Search the entries below for "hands", and copy each line where it appears.

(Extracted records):
==================================================
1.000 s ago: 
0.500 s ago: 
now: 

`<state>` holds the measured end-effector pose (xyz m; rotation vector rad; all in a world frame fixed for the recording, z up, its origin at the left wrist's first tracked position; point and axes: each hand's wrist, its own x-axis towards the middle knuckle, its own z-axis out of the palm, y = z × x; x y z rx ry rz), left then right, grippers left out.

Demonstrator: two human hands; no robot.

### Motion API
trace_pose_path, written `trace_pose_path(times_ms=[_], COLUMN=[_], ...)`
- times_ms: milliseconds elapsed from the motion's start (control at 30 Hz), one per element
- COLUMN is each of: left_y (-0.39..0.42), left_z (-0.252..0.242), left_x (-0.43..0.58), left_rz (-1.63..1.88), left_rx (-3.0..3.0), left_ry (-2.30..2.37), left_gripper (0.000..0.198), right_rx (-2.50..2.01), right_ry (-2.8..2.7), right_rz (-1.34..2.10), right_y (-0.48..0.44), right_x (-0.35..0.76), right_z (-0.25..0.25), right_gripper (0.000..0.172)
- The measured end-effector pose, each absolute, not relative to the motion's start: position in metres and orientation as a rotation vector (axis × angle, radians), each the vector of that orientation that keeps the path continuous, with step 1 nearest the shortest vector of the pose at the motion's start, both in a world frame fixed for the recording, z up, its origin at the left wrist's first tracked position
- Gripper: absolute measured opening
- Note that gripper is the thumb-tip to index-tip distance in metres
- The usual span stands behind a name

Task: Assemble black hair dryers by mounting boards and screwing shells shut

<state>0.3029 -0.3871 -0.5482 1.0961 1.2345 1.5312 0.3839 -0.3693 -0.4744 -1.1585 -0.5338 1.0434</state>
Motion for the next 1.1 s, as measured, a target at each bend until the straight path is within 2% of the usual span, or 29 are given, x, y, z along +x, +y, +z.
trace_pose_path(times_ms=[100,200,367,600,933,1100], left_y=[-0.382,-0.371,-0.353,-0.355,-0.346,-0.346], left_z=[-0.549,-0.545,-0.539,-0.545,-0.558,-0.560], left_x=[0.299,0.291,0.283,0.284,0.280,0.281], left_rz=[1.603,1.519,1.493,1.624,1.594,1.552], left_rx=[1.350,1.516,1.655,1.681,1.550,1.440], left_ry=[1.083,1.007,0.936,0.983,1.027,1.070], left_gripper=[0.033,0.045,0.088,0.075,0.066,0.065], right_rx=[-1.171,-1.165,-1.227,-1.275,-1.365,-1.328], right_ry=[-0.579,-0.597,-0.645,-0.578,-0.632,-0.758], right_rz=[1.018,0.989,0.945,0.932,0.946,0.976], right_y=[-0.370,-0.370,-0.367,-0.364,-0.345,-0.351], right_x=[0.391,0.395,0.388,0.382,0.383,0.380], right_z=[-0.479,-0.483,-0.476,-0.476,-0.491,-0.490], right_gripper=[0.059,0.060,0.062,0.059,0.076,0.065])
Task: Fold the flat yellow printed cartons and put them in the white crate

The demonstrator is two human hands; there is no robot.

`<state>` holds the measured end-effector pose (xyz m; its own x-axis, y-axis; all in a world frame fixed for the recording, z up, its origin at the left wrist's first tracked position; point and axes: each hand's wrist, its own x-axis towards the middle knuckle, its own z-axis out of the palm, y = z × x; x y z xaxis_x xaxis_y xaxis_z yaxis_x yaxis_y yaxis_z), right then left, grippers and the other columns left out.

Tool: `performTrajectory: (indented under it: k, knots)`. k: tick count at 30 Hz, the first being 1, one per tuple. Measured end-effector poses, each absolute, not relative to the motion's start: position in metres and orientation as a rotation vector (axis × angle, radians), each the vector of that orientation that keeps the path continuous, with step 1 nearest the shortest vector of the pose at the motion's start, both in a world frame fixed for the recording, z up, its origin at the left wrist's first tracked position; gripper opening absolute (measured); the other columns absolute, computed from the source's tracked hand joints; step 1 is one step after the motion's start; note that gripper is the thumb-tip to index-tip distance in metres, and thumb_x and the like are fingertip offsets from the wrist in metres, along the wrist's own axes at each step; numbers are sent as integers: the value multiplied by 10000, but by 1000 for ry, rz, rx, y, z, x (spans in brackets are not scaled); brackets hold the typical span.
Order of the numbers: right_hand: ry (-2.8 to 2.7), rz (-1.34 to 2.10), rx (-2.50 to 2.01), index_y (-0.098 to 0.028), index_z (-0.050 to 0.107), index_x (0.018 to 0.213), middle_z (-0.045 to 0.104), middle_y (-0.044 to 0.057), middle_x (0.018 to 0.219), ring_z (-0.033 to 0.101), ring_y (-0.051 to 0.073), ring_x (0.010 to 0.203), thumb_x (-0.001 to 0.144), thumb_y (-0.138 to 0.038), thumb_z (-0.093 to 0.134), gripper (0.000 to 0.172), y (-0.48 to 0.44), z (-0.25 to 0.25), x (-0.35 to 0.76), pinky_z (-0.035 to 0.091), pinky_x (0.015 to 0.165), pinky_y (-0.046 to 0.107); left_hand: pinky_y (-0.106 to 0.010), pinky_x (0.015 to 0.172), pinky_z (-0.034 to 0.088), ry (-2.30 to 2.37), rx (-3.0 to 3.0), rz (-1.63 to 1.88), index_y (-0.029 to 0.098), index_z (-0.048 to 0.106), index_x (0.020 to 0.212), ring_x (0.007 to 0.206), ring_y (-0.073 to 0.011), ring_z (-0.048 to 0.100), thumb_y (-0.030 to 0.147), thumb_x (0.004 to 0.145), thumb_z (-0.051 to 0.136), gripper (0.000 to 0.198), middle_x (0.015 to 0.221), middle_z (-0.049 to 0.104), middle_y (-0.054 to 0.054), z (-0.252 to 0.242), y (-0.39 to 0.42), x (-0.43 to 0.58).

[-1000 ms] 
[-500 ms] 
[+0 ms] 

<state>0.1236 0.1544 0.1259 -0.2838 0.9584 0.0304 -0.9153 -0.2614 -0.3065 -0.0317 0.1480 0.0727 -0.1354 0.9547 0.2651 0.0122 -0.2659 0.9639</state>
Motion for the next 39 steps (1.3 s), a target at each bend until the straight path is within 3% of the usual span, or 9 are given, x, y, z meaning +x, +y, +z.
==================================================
(Finished task):
Demonstrator: two human hands; no robot.
The demonstrator is two human hands; there is no robot.

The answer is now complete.